Island Romance In The Days Of Party Lines And Record Hops

text by Kaitlin Webber for The Working Waterfront

Courtesy of the Gwen May Collection, Swan’s Island Historical Society.

As the days warm, the crocuses sprout, peepers peep and my lawn begins to fill with deer poop, it seems the season has finally changed. Earlier this week, the first tick of the year burrowed into my shin with cheerful tidings—don’t worry, Mom, it wasn’t on for 36 hours.

Ah, spring—when “a young man’s fancy lightly turns to thoughts of love” (a sentence which I’m sure many lobstermen find running through their heads constantly).

I’ve always been intrigued by the idea of romance on the island—mostly because of the generally known fact that you can’t get away with anything out here. A coworker visited the island last year. As I picked him up from the ferry terminal and drove past one islander after another I thought, “Uh oh.” The next day at a potluck dinner people were asking about my “new fellah. They thought he had nice eyes.

So, I wondered, what must it be like for a teenager? Already the most troubled and misunderstood of creatures, how could they survive budding romance in a place without movie theaters, coffee shops, or even the smallest of bowling alleys? What did couples do? As much as I personally love the idea of having all my dates at the library, I can see how it’d be nice to have a few more options available.

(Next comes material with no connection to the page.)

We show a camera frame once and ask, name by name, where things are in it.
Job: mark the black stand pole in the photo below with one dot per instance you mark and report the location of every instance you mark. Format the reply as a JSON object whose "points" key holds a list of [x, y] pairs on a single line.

I took the problem to my friends at the historical society, who had themselves survived this ordeal in the ’50s, ’60s and ’70s. I promised I wouldn’t give names.

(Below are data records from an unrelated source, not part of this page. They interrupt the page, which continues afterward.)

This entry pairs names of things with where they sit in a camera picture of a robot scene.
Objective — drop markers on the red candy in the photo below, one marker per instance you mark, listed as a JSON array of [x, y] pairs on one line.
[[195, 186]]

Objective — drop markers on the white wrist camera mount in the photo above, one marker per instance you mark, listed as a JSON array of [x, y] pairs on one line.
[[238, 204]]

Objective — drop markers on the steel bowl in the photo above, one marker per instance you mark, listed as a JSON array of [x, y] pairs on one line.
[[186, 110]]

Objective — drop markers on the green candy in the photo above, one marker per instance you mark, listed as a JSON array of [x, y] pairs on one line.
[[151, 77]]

“Parking” was their first answer. An intelligent island teenager had a precise mental map of all the places that were not visible from the road or nearby houses.

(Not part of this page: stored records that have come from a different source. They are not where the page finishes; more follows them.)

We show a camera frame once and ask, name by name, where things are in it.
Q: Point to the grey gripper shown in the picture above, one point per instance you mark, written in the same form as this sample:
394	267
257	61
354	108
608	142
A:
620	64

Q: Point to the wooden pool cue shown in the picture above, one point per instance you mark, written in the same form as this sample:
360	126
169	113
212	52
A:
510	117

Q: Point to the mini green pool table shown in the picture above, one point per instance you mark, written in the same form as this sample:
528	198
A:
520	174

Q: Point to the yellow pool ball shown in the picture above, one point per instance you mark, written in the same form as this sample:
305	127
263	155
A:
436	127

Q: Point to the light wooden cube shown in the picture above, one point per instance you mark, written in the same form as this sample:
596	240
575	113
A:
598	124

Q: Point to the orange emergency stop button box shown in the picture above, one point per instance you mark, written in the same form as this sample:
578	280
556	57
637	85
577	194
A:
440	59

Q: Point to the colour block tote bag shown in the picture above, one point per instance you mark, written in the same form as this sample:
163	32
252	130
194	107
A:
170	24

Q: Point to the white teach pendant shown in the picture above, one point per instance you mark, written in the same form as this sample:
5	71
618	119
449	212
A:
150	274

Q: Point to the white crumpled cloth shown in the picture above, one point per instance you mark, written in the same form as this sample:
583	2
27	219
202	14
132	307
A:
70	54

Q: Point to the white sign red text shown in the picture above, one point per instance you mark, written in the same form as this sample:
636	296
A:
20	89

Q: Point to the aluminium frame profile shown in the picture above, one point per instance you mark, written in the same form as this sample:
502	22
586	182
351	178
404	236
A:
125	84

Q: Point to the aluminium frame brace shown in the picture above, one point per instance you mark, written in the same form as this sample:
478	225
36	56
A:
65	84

Cemeteries, the Quarry Pond, the area behind the Baptist church—I didn’t press for too many examples, lest they suspect my motives. Apparently, the car was the center of both romantic and social activity. Kids just drove around enjoying themselves, whether with parental permission or partially terrified that they’d get caught.

Today’s couples have a great advantage in communication technology. A cell phone’s privacy is remarkable compared to the old party lines on Swan’s Island.

A note to younger readers—a “party line” is not as exciting as it sounds. Several households would share one phone line, and a central operator (also on the island) handled calls between lines. Each home was distinguished by the number and cadence of rings: three long, two short, etc.

Not only did you have to wait for other people to finish their calls before you made your own, but you had the added excitement of knowing that anyone on your line—including the telephone operator—could be hanging on your every word. People reminisce about close-knit communities, but you have to wonder where to draw the line.

My informants explained that there usually weren’t “dates.” Young people traveled in groups: walking, swimming, skating and picnicking. You’d show up to an event and hope that so-and-so would be there. If they were, you’d steal some alone time, then head back to the group.

There was more dancing then—contra dances and record hops that Juanita Staples held each Wednesday and Saturday in a garage. Recreation opportunities have come and gone throughout the years as residents set up their own social events. They ran movie projectors, created a teen center, held ice cream socials, and for a while there even was a bowling alley.

As is typical of the Swan’s Island spirit, people made do, and made fun.

Many come here and fall for the beauty and romance of a Maine island, but I feel for those who fall for beauty and romance on a Maine island. I wish you luck and creative solutions!

Kaitlin Webber is an Island Fellow on Swan’s Island through Americorps and the Island Institute.